Species of gastropod

Hindsiclava alesidota, common name the lean turris, is a species of sea snail, a marine gastropod mollusc in the family Pseudomelatomidae, the turrids.

==Description==
The length of the shell varies between 20 mm and 53 mm.

(Original description) The large, slender shell is ashy brown or light brown, pointed, and rudely sculptured. It contains 10 whorls, with a protoconch of about two whorls, round, small, glassy, smooth, and inflated. The fasciole is slightly concave, nearly smooth, very steep, separated from the suture by a smoothish space, and marginated by a slightly raised thread. The suture is appressed. The spiral sculpture consists of numerous subequal little elevated revolving threads with wider interspaces. They are strongest on the summit of the riblets and faint in the interspaces.

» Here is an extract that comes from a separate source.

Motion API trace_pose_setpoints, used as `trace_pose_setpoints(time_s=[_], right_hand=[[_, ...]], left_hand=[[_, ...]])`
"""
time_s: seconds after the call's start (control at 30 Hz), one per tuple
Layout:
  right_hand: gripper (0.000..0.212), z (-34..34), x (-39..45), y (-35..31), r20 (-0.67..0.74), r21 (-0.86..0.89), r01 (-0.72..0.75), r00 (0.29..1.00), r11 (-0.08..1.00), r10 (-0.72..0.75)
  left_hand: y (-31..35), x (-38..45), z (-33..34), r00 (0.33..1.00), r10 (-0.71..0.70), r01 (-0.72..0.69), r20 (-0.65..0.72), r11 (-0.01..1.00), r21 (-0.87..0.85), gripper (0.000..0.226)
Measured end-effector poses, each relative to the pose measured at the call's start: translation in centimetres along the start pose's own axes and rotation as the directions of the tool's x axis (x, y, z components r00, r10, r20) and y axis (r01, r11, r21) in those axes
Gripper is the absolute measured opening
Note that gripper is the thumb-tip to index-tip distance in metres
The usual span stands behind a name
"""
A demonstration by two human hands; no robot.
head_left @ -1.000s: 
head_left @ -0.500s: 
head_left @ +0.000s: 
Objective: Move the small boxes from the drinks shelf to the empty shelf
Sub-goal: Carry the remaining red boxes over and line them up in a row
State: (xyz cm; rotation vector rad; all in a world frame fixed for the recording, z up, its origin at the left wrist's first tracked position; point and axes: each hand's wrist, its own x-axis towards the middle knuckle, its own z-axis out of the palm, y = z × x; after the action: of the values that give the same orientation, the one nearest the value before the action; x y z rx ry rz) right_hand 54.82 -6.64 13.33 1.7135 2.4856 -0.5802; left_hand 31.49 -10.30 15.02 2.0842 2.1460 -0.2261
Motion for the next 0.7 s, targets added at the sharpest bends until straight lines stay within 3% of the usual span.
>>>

There are about five in front of the fasciole and between it and the next suture. They are fainter on the siphonal canal. The transverse sculpture consists of numerous (on the penultimate whorl 28) narrow, little elevated, slightly oblique riblets, beginning and strongest at the fasciole, and passing over the whorl to fade away on the base. The thin margin of the suture is sometimes undulated by passing over them. The aperture is narrow and long. The notch is rounded and not deep. The outer lip is simple, thin, arched forward, and not constricted for the siphonal canal. The inner lip is simple and shows a slight callus, thicker at the posterior angle opposite the notch. The columella is straight, attenuated, and somewhat twisted in front. The siphonal canal is wide and slightly recurved.

==Distribution==
This marine species occurs between North Carolina and Texas, United States; and off Barbados and French Guiana.